The American Idols Live! Tour 2011 is a summer concert tour in the United States, Canada and the Philippines that features the Top 11 contestants of the 10th season of American Idol. The 49-date tour started in West Valley City, Utah, on July 6, and its North American leg ended in Rochester, New York on September 10. Forty-five dates were originally planned but four extra dates were added due to high demand, including two final shows in Manila, Philippines, only the second time the show has traveled outside North America after Singapore was added to the tour schedule in Season 3.
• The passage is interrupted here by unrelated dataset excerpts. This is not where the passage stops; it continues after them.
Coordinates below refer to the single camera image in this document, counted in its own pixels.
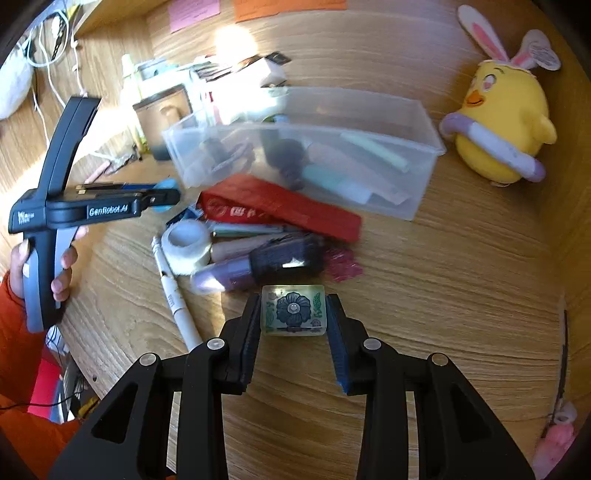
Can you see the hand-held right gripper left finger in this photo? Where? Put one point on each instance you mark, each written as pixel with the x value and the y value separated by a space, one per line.
pixel 249 341

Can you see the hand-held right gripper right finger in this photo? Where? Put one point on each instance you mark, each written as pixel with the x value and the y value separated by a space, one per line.
pixel 339 350

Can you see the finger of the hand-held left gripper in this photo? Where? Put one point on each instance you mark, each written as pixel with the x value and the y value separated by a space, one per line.
pixel 115 187
pixel 161 197

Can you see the light blue tape roll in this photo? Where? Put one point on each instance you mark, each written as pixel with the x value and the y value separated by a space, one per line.
pixel 165 203

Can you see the clear plastic storage box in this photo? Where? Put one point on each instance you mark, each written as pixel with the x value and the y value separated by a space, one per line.
pixel 194 157

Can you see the small flower-printed clear box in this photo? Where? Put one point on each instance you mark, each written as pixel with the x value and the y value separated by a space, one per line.
pixel 293 309

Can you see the white tape roll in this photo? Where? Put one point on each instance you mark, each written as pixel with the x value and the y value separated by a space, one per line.
pixel 184 261

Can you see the purple cosmetic tube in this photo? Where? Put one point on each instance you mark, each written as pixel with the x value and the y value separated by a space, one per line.
pixel 231 274

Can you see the red foil packet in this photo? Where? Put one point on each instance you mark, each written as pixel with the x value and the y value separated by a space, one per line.
pixel 277 207

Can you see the teal capped tube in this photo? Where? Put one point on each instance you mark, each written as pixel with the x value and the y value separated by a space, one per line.
pixel 323 177

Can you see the pale green tube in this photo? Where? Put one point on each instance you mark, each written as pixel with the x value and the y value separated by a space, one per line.
pixel 374 150

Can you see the person's left forearm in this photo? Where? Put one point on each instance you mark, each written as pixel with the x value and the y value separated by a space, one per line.
pixel 23 392

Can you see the person's left hand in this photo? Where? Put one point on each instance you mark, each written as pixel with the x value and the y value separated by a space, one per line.
pixel 69 263

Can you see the dark blue staples box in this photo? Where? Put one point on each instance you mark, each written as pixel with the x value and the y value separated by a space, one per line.
pixel 184 216

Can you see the brown lidded mug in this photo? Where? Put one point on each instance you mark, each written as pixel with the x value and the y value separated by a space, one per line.
pixel 157 124

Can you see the white pen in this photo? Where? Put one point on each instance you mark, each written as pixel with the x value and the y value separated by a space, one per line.
pixel 178 304

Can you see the pink translucent hair clip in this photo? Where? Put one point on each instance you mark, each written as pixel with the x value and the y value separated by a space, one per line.
pixel 344 265

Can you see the grey green pen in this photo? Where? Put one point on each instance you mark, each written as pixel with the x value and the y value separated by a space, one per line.
pixel 249 229

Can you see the wooden shelf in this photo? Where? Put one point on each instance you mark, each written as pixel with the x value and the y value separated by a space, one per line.
pixel 111 16

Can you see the pink sticky note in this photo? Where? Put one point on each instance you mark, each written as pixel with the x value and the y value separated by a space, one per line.
pixel 194 14

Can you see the orange sticky note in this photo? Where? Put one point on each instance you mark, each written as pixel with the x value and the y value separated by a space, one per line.
pixel 291 9

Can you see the small pink toy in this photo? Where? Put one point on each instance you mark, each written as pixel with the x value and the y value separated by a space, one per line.
pixel 556 434

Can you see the yellow chick plush toy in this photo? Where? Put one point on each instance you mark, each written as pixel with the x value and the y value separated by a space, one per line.
pixel 503 106

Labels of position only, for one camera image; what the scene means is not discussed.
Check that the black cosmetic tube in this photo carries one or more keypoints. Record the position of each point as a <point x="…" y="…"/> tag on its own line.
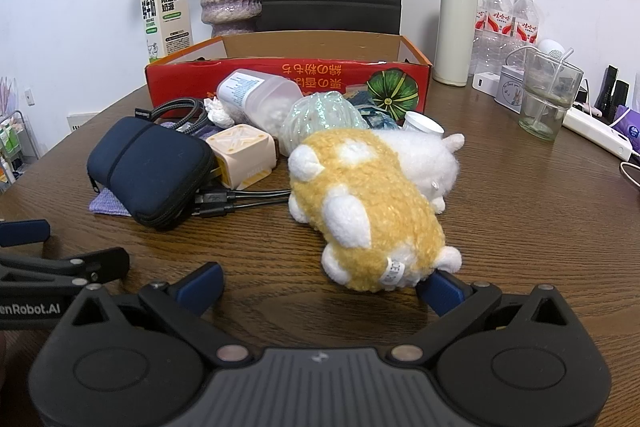
<point x="621" y="99"/>
<point x="609" y="89"/>

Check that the clear glass straw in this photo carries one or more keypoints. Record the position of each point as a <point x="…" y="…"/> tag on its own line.
<point x="567" y="55"/>

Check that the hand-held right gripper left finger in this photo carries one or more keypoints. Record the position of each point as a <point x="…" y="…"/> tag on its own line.
<point x="204" y="289"/>

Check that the peach cube charger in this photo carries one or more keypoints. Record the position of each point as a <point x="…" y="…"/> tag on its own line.
<point x="240" y="152"/>

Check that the yellow and white plush toy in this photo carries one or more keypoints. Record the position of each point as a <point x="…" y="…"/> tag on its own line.
<point x="370" y="202"/>

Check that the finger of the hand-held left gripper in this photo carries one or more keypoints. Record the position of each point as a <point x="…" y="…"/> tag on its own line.
<point x="100" y="263"/>
<point x="25" y="233"/>

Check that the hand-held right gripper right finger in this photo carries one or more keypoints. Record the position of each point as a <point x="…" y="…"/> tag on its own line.
<point x="440" y="296"/>

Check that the blue snack packet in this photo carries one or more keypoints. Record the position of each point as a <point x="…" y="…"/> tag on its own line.
<point x="377" y="117"/>

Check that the wooden desktop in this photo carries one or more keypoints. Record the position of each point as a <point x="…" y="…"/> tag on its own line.
<point x="250" y="252"/>

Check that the red cardboard box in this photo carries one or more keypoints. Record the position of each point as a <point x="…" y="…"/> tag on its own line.
<point x="190" y="82"/>

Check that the white wall outlet panel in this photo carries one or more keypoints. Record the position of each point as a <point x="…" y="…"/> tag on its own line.
<point x="82" y="121"/>

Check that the white power strip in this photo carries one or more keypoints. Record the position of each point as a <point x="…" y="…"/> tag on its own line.
<point x="600" y="134"/>

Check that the crumpled white tissue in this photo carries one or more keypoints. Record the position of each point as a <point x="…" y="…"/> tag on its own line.
<point x="217" y="112"/>

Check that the white thermos bottle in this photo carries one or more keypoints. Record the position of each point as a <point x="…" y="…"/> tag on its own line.
<point x="455" y="22"/>

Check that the navy zipper pouch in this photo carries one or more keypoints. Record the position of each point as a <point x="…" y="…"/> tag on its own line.
<point x="145" y="167"/>

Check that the purple knitted cloth bag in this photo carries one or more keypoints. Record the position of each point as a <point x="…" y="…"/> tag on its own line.
<point x="107" y="203"/>

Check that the clear glass cup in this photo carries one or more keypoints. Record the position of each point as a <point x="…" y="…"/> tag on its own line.
<point x="545" y="117"/>

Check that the white charger block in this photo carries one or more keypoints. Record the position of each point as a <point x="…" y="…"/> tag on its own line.
<point x="485" y="83"/>

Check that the purple tissue packet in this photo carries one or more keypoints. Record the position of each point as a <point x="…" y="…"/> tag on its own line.
<point x="631" y="127"/>

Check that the clear plastic pill bottle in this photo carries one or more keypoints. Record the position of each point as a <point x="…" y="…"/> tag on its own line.
<point x="250" y="94"/>

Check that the small rabbit print tin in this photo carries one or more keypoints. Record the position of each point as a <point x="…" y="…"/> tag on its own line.
<point x="510" y="94"/>

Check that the white round device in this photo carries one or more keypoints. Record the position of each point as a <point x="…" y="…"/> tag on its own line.
<point x="549" y="47"/>

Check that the white wall socket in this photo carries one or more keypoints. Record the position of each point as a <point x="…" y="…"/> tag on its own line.
<point x="30" y="97"/>

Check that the clear water bottle red label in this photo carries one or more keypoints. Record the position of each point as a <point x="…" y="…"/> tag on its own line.
<point x="495" y="19"/>
<point x="525" y="22"/>

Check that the white and green milk carton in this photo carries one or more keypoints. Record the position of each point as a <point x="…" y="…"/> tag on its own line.
<point x="165" y="17"/>

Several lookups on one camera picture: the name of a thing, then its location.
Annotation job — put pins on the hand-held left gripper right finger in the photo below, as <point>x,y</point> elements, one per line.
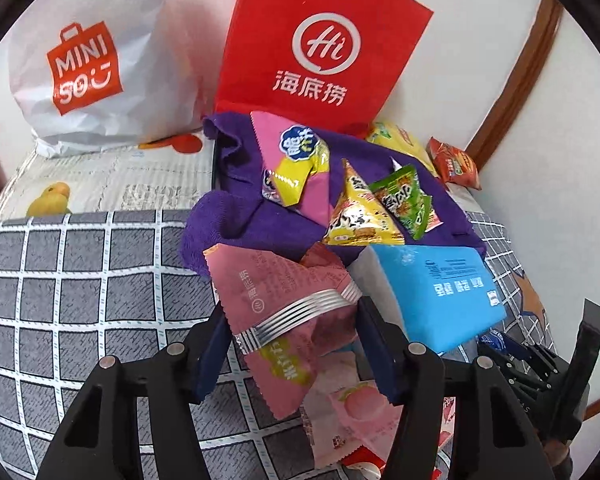
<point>375,350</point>

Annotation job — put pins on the large pink snack packet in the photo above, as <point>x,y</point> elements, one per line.
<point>300,175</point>

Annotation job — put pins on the orange chip bag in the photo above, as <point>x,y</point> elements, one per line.
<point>455,162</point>

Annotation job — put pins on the yellow triangular snack packet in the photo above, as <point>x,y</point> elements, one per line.
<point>360,215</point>

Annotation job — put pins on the red paper shopping bag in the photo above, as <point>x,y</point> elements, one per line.
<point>320,45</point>

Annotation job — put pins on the pink silver striped snack packet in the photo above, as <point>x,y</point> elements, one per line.
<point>260,290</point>

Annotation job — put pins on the blue tissue box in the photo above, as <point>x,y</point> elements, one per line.
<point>440,290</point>

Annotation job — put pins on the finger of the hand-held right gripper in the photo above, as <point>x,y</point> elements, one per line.
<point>505,360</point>

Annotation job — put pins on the small blue snack packet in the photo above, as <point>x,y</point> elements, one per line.
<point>491,342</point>

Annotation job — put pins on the pale pink peach snack packet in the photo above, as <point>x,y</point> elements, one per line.
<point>350,405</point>

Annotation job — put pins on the yellow chip bag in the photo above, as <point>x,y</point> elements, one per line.
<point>400,142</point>

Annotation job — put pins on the grey checked tablecloth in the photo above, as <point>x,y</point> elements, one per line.
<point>80,300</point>

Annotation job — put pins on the white red fruit snack packet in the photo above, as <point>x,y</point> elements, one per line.
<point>445,415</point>

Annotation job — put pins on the brown wooden door frame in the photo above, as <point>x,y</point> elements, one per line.
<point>525,75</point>

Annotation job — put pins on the white plastic shopping bag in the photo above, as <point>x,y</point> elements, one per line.
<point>95,50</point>

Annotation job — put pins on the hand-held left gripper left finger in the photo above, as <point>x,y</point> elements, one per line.
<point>215,355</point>

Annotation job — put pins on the purple towel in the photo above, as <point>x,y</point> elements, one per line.
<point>240,220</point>

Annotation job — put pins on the green snack packet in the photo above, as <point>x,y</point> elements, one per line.
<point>405,195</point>

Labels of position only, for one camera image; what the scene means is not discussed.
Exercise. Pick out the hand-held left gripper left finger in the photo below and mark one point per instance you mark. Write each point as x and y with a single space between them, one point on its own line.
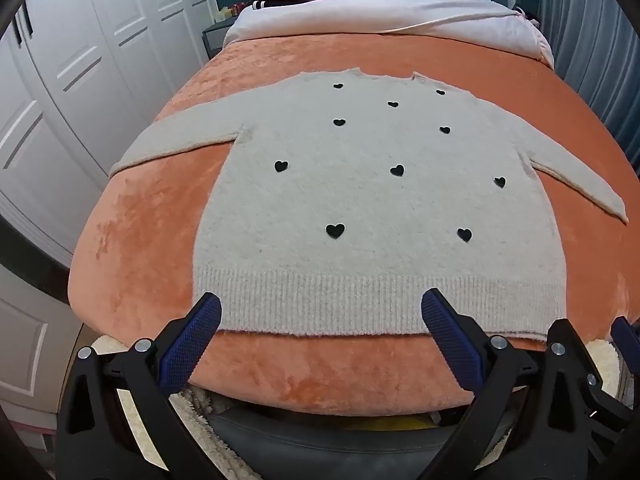
192 345

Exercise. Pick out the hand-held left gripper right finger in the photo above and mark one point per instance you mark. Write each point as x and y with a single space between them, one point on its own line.
450 340

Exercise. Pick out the white wardrobe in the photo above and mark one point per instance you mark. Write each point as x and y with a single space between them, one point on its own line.
75 85

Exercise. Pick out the dark grey cloth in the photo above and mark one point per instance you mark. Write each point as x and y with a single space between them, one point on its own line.
325 445

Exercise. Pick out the orange plush blanket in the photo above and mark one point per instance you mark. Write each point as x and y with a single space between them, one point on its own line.
150 240

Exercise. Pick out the grey-blue curtain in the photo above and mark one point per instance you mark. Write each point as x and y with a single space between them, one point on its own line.
590 50

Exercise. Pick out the beige sweater with black hearts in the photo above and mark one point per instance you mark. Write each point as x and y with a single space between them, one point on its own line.
350 195

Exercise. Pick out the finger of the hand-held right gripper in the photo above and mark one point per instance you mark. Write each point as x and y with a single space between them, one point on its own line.
626 334
602 390

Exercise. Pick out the blue nightstand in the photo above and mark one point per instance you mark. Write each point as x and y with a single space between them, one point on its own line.
217 35

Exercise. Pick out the white fluffy cover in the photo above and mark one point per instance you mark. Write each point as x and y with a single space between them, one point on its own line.
195 425

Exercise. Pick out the white duvet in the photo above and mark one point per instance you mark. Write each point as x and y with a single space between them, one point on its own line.
375 15
This season's tour was promoted again by AEG Live after a year with Live Nation. This year Ford Motor Company, Coca-Cola, and U.S. Air Force Reserve joined as sponsors of the tour.

Performers

Show overview
In a break from the previous three years where the shows were essentially a series of mini-concerts by individual performers, this year there were more ensemble performances. Also unlike the previous three years, the individual performers did not perform according to their elimination order on American Idol, and the number of songs performed by each performer did not reflect their elimination order.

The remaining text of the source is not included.